Salford Red Devils have today announced the launch of ‘Reds Rise Together’, a community share offer scheme that will see the club transition wholly into the first Super League club to become truly and legally community owned.
A Salford statement read: "We know that sports clubs are really owned by their communities of fans who care about them, but now we’re linking up that moral ownership with real, tangible, legal ownership.
"Reds Rise Together is a community share offer which allows an individual to purchase a share in the club’s holding company - now a Community Benefit Society (CBS) – entitling them to a vote and eligibility to stand for election to the CBS board. Along with a host of other benefits, the overriding benefit is a collective one, meaning that together, we can take better control over the future of our club and continue to add meaningful value to our communities."
Commenting on the scheme, Salford Red Devils Managing Director, Paul King, added: “This year we’re celebrating 150 years of a club at the heart of its community. Now we’re growing that community, as well as placing it at the heart of the club.

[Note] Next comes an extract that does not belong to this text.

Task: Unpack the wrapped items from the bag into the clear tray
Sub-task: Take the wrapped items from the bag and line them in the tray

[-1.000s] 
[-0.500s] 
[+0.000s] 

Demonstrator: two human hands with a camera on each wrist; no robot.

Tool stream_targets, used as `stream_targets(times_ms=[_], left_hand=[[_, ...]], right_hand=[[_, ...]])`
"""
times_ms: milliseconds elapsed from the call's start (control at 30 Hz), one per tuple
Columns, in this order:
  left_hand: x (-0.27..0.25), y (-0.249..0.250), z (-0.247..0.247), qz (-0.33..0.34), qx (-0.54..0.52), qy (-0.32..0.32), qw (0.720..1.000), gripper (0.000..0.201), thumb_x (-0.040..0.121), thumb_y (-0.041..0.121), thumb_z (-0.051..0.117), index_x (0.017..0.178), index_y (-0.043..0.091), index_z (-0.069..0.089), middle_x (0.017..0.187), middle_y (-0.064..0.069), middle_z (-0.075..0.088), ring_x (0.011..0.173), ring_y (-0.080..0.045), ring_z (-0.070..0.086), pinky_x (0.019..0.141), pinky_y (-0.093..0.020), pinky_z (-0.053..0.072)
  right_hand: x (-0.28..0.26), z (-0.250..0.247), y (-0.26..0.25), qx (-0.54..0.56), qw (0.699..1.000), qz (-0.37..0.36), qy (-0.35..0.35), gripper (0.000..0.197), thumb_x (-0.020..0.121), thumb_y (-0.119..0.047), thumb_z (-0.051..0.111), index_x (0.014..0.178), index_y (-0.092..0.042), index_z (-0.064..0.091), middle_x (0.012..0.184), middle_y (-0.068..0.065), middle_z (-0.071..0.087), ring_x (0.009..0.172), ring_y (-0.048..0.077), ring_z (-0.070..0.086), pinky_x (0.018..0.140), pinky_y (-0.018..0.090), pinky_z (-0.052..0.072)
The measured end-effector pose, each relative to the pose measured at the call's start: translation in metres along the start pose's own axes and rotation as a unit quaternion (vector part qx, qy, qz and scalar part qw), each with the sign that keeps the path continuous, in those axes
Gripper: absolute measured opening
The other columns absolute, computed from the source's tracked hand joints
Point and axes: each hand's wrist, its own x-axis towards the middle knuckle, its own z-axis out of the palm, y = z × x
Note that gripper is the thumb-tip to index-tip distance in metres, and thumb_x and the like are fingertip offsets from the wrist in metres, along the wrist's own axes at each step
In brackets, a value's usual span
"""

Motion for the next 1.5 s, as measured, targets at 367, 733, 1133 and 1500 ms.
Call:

“The game has changed. IMG are in the business and with that comes a forward-thinking approach to how we move forward.
“For years, whenever we’ve been close to something, we have had to sell our best players. This year we opted to change that. Now by doing this, it allows to maintain a competitive playing squad and gives us a real chance to win the biggest prizes in the game.
“We have a fundamental belief that sport belongs to the people - not a sole person; and by doing this we’re creating the opportunity for such likeminded individuals to join us and do something really special.”
Hunslet, currently in Betfred League One, blazed a trail for fan ownership back in professional Rugby League back in 2012 when they become wholly supporter owned. They are proud to be currently the only supporter owned professional Club in the Northern Hemisphere.